### INFORMATION SHOWN
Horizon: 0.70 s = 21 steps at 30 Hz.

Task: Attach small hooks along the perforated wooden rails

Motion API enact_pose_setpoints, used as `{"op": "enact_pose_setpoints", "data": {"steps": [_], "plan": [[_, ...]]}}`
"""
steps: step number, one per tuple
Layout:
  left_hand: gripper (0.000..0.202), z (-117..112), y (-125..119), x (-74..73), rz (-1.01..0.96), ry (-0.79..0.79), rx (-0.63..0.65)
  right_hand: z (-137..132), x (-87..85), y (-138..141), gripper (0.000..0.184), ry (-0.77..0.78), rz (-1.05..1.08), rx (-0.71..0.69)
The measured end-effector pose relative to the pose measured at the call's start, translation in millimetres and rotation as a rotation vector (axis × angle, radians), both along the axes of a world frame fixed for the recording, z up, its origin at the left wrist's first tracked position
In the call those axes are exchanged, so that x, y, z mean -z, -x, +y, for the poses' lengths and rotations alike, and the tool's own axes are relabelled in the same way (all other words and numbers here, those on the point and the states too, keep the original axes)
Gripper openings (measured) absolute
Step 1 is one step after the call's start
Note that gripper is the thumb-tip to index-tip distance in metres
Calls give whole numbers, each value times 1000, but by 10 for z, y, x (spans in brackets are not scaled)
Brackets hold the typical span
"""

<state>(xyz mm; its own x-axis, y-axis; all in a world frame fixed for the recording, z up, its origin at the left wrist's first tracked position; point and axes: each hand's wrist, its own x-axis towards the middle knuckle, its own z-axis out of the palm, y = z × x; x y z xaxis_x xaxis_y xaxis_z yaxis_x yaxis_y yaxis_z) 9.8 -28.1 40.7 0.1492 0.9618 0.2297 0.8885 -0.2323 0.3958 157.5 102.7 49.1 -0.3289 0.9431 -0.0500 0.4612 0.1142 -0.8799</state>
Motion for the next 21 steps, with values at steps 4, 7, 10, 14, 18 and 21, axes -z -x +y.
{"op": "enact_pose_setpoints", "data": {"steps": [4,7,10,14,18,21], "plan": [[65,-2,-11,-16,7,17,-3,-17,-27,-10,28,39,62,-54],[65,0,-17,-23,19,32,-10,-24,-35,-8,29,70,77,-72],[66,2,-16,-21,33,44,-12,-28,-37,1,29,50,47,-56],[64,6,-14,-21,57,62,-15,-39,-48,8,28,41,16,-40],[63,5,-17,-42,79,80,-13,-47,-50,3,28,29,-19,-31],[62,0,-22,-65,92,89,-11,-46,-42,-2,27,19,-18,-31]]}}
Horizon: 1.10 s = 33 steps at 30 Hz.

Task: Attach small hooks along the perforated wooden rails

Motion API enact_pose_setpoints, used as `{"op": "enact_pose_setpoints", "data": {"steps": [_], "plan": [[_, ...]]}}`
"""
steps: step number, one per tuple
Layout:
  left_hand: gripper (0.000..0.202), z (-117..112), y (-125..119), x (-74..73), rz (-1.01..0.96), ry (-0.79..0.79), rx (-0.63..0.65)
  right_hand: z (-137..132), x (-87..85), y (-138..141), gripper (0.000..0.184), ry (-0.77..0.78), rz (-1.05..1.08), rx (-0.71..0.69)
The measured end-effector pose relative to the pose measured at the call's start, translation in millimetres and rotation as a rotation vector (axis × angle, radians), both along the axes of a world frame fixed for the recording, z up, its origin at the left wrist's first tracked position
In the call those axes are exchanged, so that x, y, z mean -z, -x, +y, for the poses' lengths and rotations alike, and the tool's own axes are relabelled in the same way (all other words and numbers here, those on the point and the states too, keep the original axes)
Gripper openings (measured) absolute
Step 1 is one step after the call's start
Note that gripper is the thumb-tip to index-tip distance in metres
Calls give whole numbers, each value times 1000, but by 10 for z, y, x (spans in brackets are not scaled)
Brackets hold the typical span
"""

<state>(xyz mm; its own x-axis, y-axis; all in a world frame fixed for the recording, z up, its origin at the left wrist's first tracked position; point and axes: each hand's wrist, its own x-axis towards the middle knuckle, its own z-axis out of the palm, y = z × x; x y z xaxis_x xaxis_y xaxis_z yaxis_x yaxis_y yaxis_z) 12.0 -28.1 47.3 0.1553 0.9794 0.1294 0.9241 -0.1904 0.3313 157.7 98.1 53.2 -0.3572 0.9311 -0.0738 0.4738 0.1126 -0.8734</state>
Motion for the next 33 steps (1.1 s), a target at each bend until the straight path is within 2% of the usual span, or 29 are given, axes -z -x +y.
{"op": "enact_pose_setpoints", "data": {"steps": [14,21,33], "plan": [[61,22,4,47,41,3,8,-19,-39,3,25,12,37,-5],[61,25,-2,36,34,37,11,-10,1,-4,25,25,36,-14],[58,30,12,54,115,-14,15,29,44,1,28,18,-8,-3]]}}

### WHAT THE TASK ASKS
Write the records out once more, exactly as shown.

### RESPONSE TO THIS TASK
Horizon: 0.70 s = 21 steps at 30 Hz.

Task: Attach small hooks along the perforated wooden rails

Motion API enact_pose_setpoints, used as `{"op": "enact_pose_setpoints", "data": {"steps": [_], "plan": [[_, ...]]}}`
"""
steps: step number, one per tuple
Layout:
  left_hand: gripper (0.000..0.202), z (-117..112), y (-125..119), x (-74..73), rz (-1.01..0.96), ry (-0.79..0.79), rx (-0.63..0.65)
  right_hand: z (-137..132), x (-87..85), y (-138..141), gripper (0.000..0.184), ry (-0.77..0.78), rz (-1.05..1.08), rx (-0.71..0.69)
The measured end-effector pose relative to the pose measured at the call's start, translation in millimetres and rotation as a rotation vector (axis × angle, radians), both along the axes of a world frame fixed for the recording, z up, its origin at the left wrist's first tracked position
In the call those axes are exchanged, so that x, y, z mean -z, -x, +y, for the poses' lengths and rotations alike, and the tool's own axes are relabelled in the same way (all other words and numbers here, those on the point and the states too, keep the original axes)
Gripper openings (measured) absolute
Step 1 is one step after the call's start
Note that gripper is the thumb-tip to index-tip distance in metres
Calls give whole numbers, each value times 1000, but by 10 for z, y, x (spans in brackets are not scaled)
Brackets hold the typical span
"""

<state>(xyz mm; its own x-axis, y-axis; all in a world frame fixed for the recording, z up, its origin at the left wrist's first tracked position; point and axes: each hand's wrist, its own x-axis towards the middle knuckle, its own z-axis out of the palm, y = z × x; x y z xaxis_x xaxis_y xaxis_z yaxis_x yaxis_y yaxis_z) 9.8 -28.1 40.7 0.1492 0.9618 0.2297 0.8885 -0.2323 0.3958 157.5 102.7 49.1 -0.3289 0.9431 -0.0500 0.4612 0.1142 -0.8799</state>
Motion for the next 21 steps, with values at steps 4, 7, 10, 14, 18 and 21, axes -z -x +y.
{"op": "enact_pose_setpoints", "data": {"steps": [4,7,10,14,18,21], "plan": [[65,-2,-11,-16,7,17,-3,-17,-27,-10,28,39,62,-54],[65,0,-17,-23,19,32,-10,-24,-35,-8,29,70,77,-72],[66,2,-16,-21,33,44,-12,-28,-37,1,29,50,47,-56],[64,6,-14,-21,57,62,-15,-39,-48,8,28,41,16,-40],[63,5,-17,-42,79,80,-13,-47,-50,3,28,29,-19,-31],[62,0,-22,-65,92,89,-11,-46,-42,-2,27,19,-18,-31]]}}
Horizon: 1.10 s = 33 steps at 30 Hz.

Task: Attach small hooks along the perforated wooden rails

Motion API enact_pose_setpoints, used as `{"op": "enact_pose_setpoints", "data": {"steps": [_], "plan": [[_, ...]]}}`
"""
steps: step number, one per tuple
Layout:
  left_hand: gripper (0.000..0.202), z (-117..112), y (-125..119), x (-74..73), rz (-1.01..0.96), ry (-0.79..0.79), rx (-0.63..0.65)
  right_hand: z (-137..132), x (-87..85), y (-138..141), gripper (0.000..0.184), ry (-0.77..0.78), rz (-1.05..1.08), rx (-0.71..0.69)
The measured end-effector pose relative to the pose measured at the call's start, translation in millimetres and rotation as a rotation vector (axis × angle, radians), both along the axes of a world frame fixed for the recording, z up, its origin at the left wrist's first tracked position
In the call those axes are exchanged, so that x, y, z mean -z, -x, +y, for the poses' lengths and rotations alike, and the tool's own axes are relabelled in the same way (all other words and numbers here, those on the point and the states too, keep the original axes)
Gripper openings (measured) absolute
Step 1 is one step after the call's start
Note that gripper is the thumb-tip to index-tip distance in metres
Calls give whole numbers, each value times 1000, but by 10 for z, y, x (spans in brackets are not scaled)
Brackets hold the typical span
"""

<state>(xyz mm; its own x-axis, y-axis; all in a world frame fixed for the recording, z up, its origin at the left wrist's first tracked position; point and axes: each hand's wrist, its own x-axis towards the middle knuckle, its own z-axis out of the palm, y = z × x; x y z xaxis_x xaxis_y xaxis_z yaxis_x yaxis_y yaxis_z) 12.0 -28.1 47.3 0.1553 0.9794 0.1294 0.9241 -0.1904 0.3313 157.7 98.1 53.2 -0.3572 0.9311 -0.0738 0.4738 0.1126 -0.8734</state>
Motion for the next 33 steps (1.1 s), a target at each bend until the straight path is within 2% of the usual span, or 29 are given, axes -z -x +y.
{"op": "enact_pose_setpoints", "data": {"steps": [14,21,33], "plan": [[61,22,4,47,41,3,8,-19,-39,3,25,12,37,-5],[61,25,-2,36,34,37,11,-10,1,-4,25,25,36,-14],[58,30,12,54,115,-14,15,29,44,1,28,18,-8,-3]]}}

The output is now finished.